▶ _Exercise_: For every line in the data below that contains "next", copy the line.

= = =

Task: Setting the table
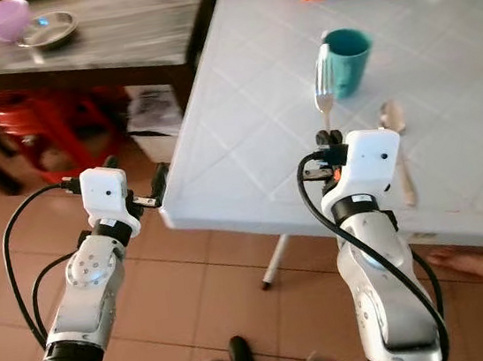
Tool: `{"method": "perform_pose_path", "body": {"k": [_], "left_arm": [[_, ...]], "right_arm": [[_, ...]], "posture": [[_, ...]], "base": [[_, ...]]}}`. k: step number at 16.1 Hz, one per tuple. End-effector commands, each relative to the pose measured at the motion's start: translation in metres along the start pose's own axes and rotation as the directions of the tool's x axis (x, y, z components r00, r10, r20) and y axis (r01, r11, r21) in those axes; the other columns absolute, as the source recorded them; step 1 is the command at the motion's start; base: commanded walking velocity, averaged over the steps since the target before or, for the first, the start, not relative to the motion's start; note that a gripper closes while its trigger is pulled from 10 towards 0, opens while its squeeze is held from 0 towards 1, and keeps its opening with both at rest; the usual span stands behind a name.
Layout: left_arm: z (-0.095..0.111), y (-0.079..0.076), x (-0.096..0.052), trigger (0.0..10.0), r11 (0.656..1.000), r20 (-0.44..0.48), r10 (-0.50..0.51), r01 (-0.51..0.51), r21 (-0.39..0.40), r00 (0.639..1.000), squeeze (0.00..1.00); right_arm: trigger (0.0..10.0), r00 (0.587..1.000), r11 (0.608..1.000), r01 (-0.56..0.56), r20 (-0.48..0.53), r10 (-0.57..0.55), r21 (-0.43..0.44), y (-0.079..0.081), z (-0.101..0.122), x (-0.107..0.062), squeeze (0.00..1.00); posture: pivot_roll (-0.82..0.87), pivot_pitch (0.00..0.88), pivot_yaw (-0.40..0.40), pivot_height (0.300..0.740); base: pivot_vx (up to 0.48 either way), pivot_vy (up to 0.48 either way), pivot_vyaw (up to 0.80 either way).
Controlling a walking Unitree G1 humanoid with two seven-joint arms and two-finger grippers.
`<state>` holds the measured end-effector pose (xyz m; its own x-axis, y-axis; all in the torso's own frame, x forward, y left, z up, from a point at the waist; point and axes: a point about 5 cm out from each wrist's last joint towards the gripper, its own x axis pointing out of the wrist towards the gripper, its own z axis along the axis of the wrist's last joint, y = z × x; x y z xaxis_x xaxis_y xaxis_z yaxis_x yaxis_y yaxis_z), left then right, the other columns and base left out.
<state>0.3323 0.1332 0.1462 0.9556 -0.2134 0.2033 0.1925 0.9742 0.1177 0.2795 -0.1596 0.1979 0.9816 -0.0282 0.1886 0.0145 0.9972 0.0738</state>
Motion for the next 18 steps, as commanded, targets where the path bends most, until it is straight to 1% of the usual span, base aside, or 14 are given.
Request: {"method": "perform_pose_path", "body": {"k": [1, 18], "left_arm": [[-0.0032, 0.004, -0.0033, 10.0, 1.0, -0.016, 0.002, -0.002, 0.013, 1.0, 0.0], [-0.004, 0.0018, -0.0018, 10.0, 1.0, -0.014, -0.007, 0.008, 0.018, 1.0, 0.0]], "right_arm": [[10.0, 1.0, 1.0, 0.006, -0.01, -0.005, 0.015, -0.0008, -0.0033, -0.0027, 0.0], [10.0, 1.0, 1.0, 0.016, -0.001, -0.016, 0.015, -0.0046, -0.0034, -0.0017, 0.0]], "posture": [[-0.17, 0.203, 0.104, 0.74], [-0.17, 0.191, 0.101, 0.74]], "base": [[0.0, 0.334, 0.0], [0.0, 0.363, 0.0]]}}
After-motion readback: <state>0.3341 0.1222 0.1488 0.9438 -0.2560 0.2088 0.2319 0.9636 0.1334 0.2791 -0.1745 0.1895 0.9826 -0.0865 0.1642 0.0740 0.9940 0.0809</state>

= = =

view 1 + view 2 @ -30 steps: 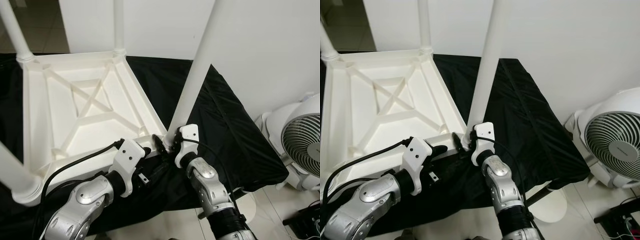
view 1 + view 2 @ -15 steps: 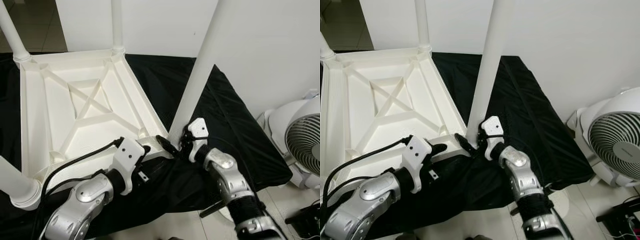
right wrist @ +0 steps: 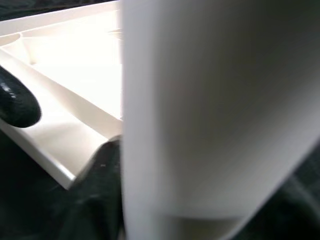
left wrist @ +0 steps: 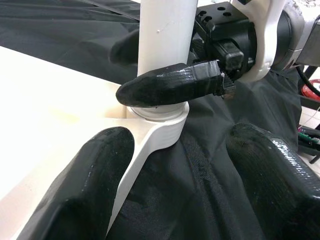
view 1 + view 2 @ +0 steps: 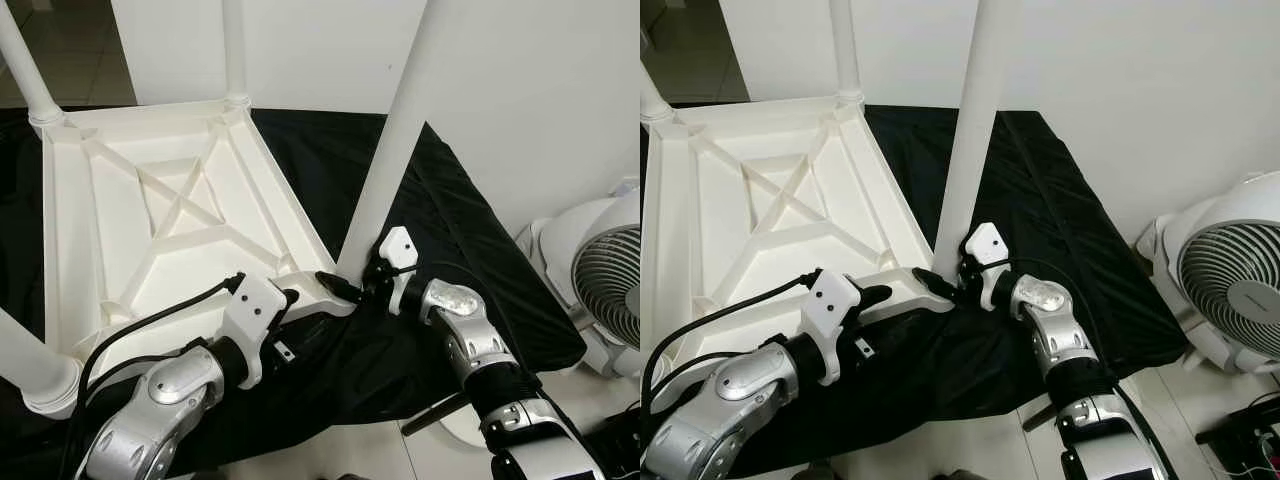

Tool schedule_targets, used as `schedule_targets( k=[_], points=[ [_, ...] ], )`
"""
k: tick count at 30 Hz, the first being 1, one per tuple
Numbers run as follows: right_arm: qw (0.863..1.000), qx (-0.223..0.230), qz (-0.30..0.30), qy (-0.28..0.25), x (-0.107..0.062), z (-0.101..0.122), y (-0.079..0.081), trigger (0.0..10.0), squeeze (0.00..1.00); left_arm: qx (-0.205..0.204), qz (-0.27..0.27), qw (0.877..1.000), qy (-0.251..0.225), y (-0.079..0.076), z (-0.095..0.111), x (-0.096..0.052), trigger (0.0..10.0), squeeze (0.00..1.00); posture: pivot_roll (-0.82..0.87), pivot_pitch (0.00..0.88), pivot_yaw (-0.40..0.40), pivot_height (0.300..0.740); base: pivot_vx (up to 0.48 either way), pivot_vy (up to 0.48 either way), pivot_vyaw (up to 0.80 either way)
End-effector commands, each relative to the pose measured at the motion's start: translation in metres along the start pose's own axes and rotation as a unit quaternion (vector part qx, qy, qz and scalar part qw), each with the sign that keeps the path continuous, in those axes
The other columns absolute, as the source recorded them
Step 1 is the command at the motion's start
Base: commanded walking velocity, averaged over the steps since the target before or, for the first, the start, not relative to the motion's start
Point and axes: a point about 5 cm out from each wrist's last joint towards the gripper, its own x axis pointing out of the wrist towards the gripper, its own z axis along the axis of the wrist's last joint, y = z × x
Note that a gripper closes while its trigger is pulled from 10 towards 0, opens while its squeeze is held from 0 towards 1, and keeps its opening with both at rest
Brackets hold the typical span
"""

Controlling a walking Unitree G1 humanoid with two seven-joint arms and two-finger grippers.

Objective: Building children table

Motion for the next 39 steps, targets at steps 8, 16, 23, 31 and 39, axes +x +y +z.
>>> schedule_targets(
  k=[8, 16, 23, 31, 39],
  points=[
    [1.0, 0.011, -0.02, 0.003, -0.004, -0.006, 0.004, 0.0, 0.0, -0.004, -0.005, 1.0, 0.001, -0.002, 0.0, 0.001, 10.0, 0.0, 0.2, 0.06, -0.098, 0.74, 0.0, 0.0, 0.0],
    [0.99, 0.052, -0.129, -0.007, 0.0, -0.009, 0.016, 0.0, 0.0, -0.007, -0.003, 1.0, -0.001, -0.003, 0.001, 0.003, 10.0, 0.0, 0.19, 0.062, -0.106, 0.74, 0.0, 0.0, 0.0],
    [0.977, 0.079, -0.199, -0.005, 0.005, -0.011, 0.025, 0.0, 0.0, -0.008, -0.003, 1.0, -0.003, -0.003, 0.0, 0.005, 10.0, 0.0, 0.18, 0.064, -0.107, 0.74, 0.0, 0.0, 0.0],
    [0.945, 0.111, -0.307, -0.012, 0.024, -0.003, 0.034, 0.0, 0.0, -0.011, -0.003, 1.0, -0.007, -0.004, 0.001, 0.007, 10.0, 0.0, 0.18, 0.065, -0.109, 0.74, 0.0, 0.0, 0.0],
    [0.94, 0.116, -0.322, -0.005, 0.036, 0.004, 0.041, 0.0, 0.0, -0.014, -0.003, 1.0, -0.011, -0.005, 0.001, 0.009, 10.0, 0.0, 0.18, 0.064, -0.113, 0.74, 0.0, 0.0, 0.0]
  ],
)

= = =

▶ _Response below_:
Motion for the next 18 steps, as commanded, targets where the path bends most, until it is straight to 1% of the usual span, base aside, or 14 are given.
Motion for the next 39 steps, targets at steps 8, 16, 23, 31 and 39, axes +x +y +z.

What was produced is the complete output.